Diante do cenário de políticas públicas malsucedidas, ineficácia das leis, dificuldade de acesso ao Poder Judiciário, do câncer da corrupção e de medidas populistas em saúde, estamos em um ambiente social onde impera o desrespeito ao ser humano num momento de total fragilidade, terreno fértil à prática diária de mistanásia por parte do Estado.
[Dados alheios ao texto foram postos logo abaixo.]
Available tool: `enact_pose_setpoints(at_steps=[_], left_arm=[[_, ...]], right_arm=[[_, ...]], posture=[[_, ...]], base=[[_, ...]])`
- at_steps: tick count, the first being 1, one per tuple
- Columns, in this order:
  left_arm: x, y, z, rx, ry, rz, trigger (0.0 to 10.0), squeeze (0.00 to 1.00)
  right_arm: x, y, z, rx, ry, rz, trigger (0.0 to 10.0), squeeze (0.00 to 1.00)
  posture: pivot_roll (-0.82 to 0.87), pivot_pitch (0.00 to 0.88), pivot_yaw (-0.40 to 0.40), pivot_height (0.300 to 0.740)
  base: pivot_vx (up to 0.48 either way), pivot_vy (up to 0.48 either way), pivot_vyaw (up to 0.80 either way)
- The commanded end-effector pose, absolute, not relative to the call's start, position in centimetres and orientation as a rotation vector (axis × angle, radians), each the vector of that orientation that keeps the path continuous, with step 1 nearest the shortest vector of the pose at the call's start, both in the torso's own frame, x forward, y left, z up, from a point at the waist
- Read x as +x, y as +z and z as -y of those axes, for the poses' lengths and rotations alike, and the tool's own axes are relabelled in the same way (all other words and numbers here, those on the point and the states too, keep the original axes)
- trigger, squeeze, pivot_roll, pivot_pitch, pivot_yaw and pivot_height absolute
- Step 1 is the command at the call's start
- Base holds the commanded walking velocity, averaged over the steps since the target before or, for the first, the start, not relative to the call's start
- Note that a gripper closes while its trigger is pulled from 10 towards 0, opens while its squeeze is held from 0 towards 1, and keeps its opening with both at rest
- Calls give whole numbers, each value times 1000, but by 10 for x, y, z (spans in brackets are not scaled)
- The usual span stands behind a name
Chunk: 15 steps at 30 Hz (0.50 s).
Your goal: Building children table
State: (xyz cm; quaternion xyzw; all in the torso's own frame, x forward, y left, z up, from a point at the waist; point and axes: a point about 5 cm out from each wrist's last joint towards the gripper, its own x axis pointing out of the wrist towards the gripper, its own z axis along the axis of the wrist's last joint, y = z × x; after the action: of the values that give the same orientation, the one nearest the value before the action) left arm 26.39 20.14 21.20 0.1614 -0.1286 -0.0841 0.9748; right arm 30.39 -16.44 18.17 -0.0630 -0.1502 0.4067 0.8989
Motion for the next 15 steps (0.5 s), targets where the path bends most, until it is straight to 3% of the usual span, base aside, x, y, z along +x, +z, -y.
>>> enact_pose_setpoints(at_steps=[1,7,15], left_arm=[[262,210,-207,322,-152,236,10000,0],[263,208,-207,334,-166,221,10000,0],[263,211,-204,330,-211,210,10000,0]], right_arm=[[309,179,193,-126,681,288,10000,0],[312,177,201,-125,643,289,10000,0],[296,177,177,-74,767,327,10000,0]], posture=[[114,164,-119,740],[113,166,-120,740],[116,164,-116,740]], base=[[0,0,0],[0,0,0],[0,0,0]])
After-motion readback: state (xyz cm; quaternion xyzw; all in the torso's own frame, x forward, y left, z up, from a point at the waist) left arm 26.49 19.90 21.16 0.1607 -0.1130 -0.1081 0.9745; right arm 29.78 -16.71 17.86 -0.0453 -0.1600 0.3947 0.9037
Há crueldade na prática da mistanásia. Dor, pobreza, descaso e morte se misturam, nos colocando diante de um Estado que mata por ser negligente e omisso. Que atua distante das leis que tutelam o direito à saúde. Tal realidade não é novidade para nenhum de nós. Tem cadeira cativa nas manchetes de jornais. Todos padecem, inclusive os profissionais da saúde que trabalham sem suporte para atendimento.


Pena que a letra fria da Constituição Cidadã não garanta a construção de hospitais, o aumento de vagas de UTI, o fornecimento tempestivo de medicamentos, enfim, a formação de cidadãos que gozem plenamente da palavra dignidade. Para tanto nos falta algo maior. Algo que vai além dos muros das faculdades, dos hospitais, das igrejas e do Congresso Nacional. Algo que se relaciona com caráter e que se chama respeito. Isso se aprende desde pequeno. Vem de berço. E por falar em berço, desde 1988 o Brasil se apresenta ao mundo como um Estado Democrático de Direito, mas que mata por omissão os seus. Quanta incoerência! Brasil, saia do berço esplêndido! Quantos ainda morrerão pelas suas mãos?


*Ana Lúcia Amorim Boaventura é advogada especialista em Direito Médico, Direito Odontológico e Direito da Saúde, Presidente da Comissão de Direito Médico, Sanitário e Defesa da Saúde da OAB Goiás, Secretária-Geral da CASAG e Professora da Faculdade de Medicina da PUC Goiás.